- Task objective
Those lines of the following listing which contain the string "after" should be returned.

- Collected data
*** Begin section ***

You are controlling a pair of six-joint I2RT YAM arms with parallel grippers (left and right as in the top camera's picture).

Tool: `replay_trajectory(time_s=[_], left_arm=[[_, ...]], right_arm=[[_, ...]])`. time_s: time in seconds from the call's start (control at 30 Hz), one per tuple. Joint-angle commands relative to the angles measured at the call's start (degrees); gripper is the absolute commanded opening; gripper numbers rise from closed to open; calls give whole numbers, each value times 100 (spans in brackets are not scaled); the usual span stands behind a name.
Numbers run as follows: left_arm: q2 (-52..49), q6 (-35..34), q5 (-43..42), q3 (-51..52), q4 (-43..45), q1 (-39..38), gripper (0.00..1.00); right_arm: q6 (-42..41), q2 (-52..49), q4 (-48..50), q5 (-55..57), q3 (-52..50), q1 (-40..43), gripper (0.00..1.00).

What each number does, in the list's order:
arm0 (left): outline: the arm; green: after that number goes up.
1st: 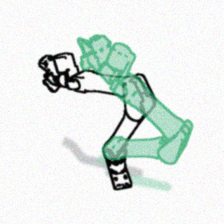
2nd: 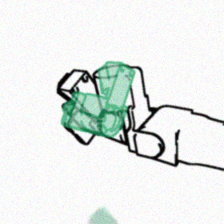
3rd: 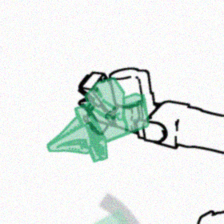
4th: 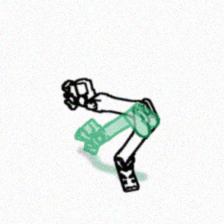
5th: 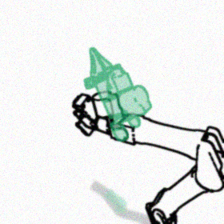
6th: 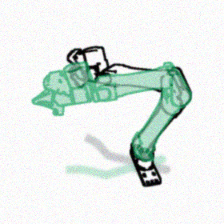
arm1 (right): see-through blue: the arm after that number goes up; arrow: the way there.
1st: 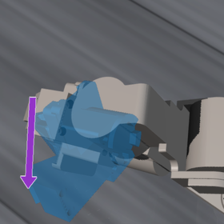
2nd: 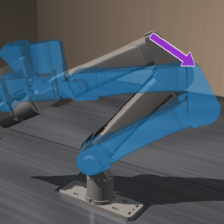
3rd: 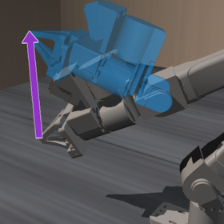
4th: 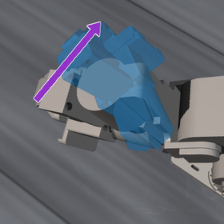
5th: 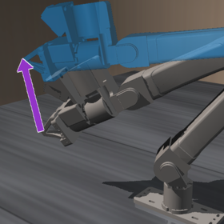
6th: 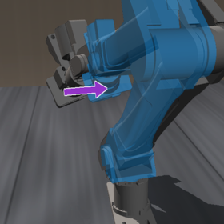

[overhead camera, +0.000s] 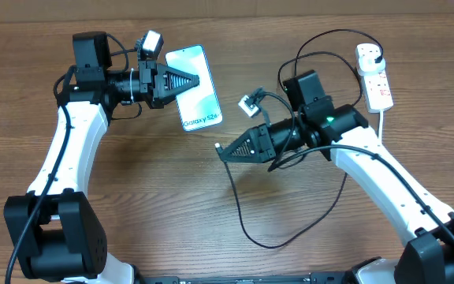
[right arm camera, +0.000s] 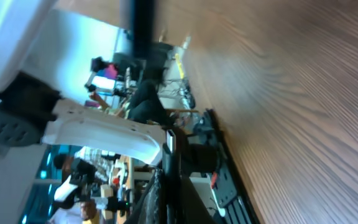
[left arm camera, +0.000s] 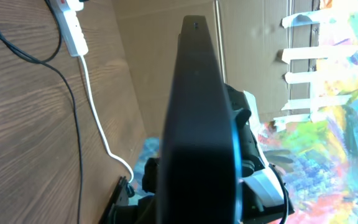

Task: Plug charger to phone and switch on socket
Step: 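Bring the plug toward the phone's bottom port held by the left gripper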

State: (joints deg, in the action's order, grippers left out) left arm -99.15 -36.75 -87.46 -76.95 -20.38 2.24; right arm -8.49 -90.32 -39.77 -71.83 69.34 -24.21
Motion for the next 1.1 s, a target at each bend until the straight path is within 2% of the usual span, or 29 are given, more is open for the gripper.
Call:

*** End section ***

- Written response
arm0 (left): outline: the arm; green: after that number goes up.
arm1 (right): see-through blue: the arm after that number goes up; arrow: the way there.

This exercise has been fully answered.